■ Exercise details
Your response is a verbatim copy of the listing, stripped of its images.

■ Supplied material
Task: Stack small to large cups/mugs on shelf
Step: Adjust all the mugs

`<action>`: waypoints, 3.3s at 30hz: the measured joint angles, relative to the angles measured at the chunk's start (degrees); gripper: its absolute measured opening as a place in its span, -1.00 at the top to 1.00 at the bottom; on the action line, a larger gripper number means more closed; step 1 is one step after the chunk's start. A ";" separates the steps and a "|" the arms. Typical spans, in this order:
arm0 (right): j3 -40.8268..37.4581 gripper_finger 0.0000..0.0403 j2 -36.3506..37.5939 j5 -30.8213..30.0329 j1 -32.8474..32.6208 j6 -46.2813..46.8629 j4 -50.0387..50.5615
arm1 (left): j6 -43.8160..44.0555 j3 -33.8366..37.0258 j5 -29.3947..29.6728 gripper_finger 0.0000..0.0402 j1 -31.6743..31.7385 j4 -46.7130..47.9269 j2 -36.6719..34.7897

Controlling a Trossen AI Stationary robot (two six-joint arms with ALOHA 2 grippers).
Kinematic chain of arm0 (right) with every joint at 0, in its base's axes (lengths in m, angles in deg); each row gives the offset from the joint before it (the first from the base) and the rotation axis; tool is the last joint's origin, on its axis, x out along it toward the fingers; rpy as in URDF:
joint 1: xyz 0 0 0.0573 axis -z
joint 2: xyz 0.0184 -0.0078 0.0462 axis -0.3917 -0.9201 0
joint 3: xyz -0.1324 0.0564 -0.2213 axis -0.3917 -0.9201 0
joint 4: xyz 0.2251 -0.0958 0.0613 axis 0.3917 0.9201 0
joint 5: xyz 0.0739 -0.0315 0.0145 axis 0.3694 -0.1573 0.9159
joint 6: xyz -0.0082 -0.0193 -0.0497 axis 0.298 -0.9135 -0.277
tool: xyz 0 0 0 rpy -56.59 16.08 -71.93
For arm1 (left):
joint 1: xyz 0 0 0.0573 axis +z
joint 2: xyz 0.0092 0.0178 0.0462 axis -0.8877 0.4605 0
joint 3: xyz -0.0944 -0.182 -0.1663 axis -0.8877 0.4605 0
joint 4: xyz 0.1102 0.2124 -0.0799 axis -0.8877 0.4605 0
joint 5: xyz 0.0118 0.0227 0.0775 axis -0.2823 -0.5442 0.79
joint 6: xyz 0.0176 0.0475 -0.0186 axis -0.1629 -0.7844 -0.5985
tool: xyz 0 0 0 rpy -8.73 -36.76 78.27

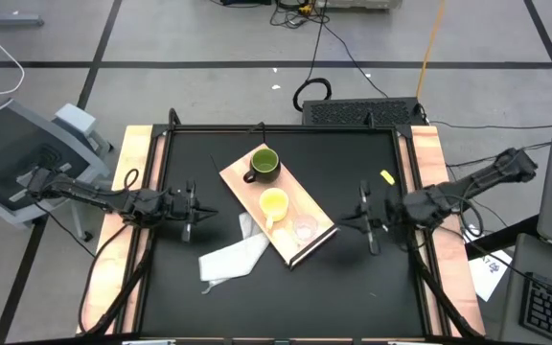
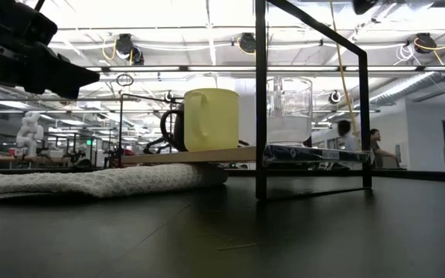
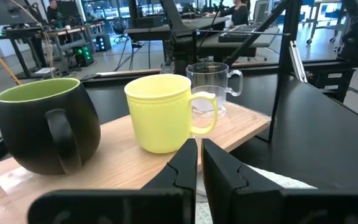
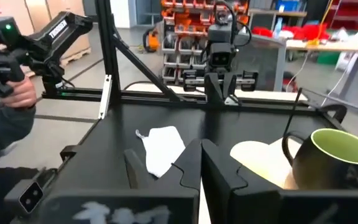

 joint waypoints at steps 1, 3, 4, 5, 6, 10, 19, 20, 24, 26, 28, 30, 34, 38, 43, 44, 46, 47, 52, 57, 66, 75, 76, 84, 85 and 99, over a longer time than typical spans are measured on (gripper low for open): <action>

■ Answer box
Task: Stack small to large cups/mugs on shelf
Step: Adjust all the mugs

`<action>`: waypoints, 3.3s at 30hz: the measured joint angles, relative to the angles measured at the chunk's start (degrees); gripper: its absolute measured opening as a place in its span, -1.00 at the top to 1.00 at the bottom; on the action line, a larger gripper number means more closed; step 1 is one step after the chunk's start. A ";" separates the steps and a "|" the arms. Typical spans, in this order:
arm0 (right): j3 -40.8268..37.4581 gripper_finger 0.0000..0.0403 j2 -36.3506..37.5939 j5 -30.8213..30.0329 j1 -32.8474..32.6208 j6 -46.2813..46.8629 j4 -50.0387..50.5615
arm1 (left): j6 -43.8160..44.0555 j3 -33.8366..37.0258 j5 -29.3947..29.6728 gripper_finger 0.0000..0.0402 j1 -31.6743..31.7385 j4 -46.7130..47.9269 j2 -36.6719..34.7897

Controlling a Trossen AI Stationary robot (two six-joint arms with ALOHA 2 grippers).
Kinematic chain of arm0 (right) with every joint at 0, in its base's axes (lengths in m, angles in deg); each row gives the offset from the joint before it (the first from the base) and the rotation axis; tool is the last joint's origin, on its axis, x out along it toward the fingers; rpy as in URDF:
joint 1: xyz 0 0 0.0573 axis -z
joint 2: xyz 0.0184 -0.0078 0.0462 axis -0.3917 -0.9201 0
joint 3: xyz -0.1324 0.0564 -0.2213 axis -0.3917 -0.9201 0
joint 4: xyz 0.2251 -0.0958 0.0613 axis 0.3917 0.9201 0
joint 5: xyz 0.0739 -0.0315 0.0145 axis 0.3694 -0.1573 0.9159
joint 6: xyz -0.0082 -0.0193 -0.0497 axis 0.298 -0.9135 -0.277
tool: xyz 0 0 0 rpy -56.59 16.08 -71.93
For arm1 (left):
joint 1: xyz 0 0 0.0573 axis +z
joint 2: xyz 0.0092 0.0178 0.0462 axis -0.8877 0.4605 0
joint 3: xyz -0.0944 -0.182 -0.1663 axis -0.8877 0.4605 0
joint 4: xyz 0.1102 0.2124 -0.0799 axis -0.8877 0.4605 0
joint 5: xyz 0.0118 0.0227 0.0775 axis -0.2823 -0.5442 0.79
joint 6: xyz 0.0176 0.0475 -0.0186 axis -0.1629 -0.7844 -0.5985
tool: xyz 0 0 0 rpy -8.73 -36.76 78.27


 joint waypoints at steps 1, 3, 4, 5, 6, 10, 19, 20, 24, 26, 28, 30, 34, 38, 43, 44, 46, 47, 52, 57, 66, 75, 76, 84, 85 and 99, over a longer time than typical spans are measured on (gripper low for open): <action>

Now the answer is complete.